INSTRUCTIONS FOR THE TASK:
Take the listing below and reproduce it in full. Change nothing.

PROVIDED MATERIAL:
*-*-*

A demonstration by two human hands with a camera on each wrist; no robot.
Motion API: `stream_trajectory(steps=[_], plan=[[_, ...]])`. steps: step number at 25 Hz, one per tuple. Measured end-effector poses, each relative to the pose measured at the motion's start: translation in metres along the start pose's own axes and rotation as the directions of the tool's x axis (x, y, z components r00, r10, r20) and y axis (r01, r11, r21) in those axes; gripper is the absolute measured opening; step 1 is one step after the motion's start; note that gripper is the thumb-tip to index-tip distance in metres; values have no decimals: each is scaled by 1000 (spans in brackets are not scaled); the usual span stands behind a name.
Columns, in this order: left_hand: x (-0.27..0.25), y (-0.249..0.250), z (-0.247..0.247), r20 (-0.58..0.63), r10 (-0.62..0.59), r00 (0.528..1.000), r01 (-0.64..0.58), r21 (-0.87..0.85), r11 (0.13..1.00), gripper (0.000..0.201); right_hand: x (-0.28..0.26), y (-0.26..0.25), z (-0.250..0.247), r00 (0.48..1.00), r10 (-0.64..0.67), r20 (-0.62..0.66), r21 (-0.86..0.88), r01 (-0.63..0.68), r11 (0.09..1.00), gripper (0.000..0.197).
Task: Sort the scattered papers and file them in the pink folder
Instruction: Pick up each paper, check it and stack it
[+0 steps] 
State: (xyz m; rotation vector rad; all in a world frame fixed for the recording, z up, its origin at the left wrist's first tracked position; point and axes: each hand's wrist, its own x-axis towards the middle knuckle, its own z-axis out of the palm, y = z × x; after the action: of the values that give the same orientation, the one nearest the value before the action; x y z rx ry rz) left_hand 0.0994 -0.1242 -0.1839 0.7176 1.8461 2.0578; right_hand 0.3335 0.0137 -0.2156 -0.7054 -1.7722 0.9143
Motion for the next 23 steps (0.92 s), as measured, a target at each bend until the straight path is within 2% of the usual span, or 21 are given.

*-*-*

EXPECTED ANSWER:
A demonstration by two human hands with a camera on each wrist; no robot.
Motion API: `stream_trajectory(steps=[_], plan=[[_, ...]])`. steps: step number at 25 Hz, one per tuple. Measured end-effector poses, each relative to the pose measured at the motion's start: translation in metres along the start pose's own axes and rotation as the directions of the tool's x axis (x, y, z components r00, r10, r20) and y axis (r01, r11, r21) in those axes; gripper is the absolute measured opening; step 1 is one step after the motion's start; note that gripper is the thumb-tip to index-tip distance in metres; values have no decimals: each is scaled by 1000 (spans in brackets are not scaled); the usual span stands behind a name.
Columns, in this order: left_hand: x (-0.27..0.25), y (-0.249..0.250), z (-0.247..0.247), r20 (-0.58..0.63), r10 (-0.62..0.59), r00 (0.528..1.000), r01 (-0.64..0.58), r21 (-0.87..0.85), r11 (0.13..1.00), gripper (0.000..0.201); right_hand: x (-0.28..0.26), y (-0.26..0.25), z (-0.250..0.247), r00 (0.48..1.00), r10 (-0.64..0.67), r20 (-0.62..0.66), r21 (-0.86..0.88), r01 (-0.63..0.68), r11 (0.09..1.00), gripper (0.000..0.197).
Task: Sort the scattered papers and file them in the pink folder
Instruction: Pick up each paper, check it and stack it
[+0 steps] 
State: (xyz m; rotation vector rad; all in a world frame fixed for the recording, z up, its origin at the left wrist's first tracked position; point and axes: each hand's wrist, its own x-axis towards the middle knuckle, its own z-axis out of the palm, y = z × x; after the action: of the values that give the same orientation, the one nearest the value before the action; x y z rx ry rz) left_hand 0.0994 -0.1242 -0.1839 0.7176 1.8461 2.0578; right_hand 0.3335 0.0137 -0.2156 -0.7054 -1.7722 0.9143
Motion for the next 23 steps (0.92 s), as measured, a target at each bend until the straight path is within 2% of the usual span, or 21 are given.

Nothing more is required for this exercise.